Each line of the data must be set down again without a single difference.

__________

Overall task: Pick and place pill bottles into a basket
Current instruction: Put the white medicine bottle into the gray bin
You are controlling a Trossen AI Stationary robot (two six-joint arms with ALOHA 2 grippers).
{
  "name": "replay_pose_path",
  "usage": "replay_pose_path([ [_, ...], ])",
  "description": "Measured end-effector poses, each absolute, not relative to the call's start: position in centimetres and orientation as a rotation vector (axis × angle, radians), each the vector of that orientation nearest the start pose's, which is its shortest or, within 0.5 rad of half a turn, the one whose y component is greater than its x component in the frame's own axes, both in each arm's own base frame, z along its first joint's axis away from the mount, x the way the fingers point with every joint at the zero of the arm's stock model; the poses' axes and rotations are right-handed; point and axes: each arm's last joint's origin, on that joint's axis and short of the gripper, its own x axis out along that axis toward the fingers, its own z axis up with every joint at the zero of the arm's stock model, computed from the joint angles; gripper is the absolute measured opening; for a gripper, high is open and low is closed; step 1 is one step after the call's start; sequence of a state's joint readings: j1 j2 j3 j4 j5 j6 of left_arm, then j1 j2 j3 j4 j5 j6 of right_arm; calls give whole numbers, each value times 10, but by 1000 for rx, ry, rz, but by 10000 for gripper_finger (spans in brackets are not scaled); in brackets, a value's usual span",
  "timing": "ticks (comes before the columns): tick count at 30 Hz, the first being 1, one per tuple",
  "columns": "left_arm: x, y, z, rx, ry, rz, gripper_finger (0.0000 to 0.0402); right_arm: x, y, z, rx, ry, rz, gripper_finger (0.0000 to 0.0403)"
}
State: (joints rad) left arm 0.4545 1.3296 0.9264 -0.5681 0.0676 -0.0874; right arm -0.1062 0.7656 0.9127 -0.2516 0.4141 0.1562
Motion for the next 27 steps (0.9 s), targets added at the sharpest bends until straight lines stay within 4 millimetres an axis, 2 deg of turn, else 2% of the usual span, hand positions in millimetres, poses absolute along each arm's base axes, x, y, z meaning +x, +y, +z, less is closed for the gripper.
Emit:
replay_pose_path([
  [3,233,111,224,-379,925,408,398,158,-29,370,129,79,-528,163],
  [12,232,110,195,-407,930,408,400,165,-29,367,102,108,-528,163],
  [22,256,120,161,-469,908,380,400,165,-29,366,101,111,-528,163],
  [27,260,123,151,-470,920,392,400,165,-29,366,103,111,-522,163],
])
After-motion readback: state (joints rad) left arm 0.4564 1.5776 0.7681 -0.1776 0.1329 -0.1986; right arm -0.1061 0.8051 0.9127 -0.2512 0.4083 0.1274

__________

**Written answer:**
Overall task: Pick and place pill bottles into a basket
Current instruction: Put the white medicine bottle into the gray bin
You are controlling a Trossen AI Stationary robot (two six-joint arms with ALOHA 2 grippers).
{
  "name": "replay_pose_path",
  "usage": "replay_pose_path([ [_, ...], ])",
  "description": "Measured end-effector poses, each absolute, not relative to the call's start: position in centimetres and orientation as a rotation vector (axis × angle, radians), each the vector of that orientation nearest the start pose's, which is its shortest or, within 0.5 rad of half a turn, the one whose y component is greater than its x component in the frame's own axes, both in each arm's own base frame, z along its first joint's axis away from the mount, x the way the fingers point with every joint at the zero of the arm's stock model; the poses' axes and rotations are right-handed; point and axes: each arm's last joint's origin, on that joint's axis and short of the gripper, its own x axis out along that axis toward the fingers, its own z axis up with every joint at the zero of the arm's stock model, computed from the joint angles; gripper is the absolute measured opening; for a gripper, high is open and low is closed; step 1 is one step after the call's start; sequence of a state's joint readings: j1 j2 j3 j4 j5 j6 of left_arm, then j1 j2 j3 j4 j5 j6 of right_arm; calls give whole numbers, each value times 10, but by 1000 for rx, ry, rz, but by 10000 for gripper_finger (spans in brackets are not scaled); in brackets, a value's usual span",
  "timing": "ticks (comes before the columns): tick count at 30 Hz, the first being 1, one per tuple",
  "columns": "left_arm: x, y, z, rx, ry, rz, gripper_finger (0.0000 to 0.0402); right_arm: x, y, z, rx, ry, rz, gripper_finger (0.0000 to 0.0403)"
}
State: (joints rad) left arm 0.4545 1.3296 0.9264 -0.5681 0.0676 -0.0874; right arm -0.1062 0.7656 0.9127 -0.2516 0.4141 0.1562
Motion for the next 27 steps (0.9 s), targets added at the sharpest bends until straight lines stay within 4 millimetres an axis, 2 deg of turn, else 2% of the usual span, hand positions in millimetres, poses absolute along each arm's base axes, x, y, z meaning +x, +y, +z, less is closed for the gripper.
Emit:
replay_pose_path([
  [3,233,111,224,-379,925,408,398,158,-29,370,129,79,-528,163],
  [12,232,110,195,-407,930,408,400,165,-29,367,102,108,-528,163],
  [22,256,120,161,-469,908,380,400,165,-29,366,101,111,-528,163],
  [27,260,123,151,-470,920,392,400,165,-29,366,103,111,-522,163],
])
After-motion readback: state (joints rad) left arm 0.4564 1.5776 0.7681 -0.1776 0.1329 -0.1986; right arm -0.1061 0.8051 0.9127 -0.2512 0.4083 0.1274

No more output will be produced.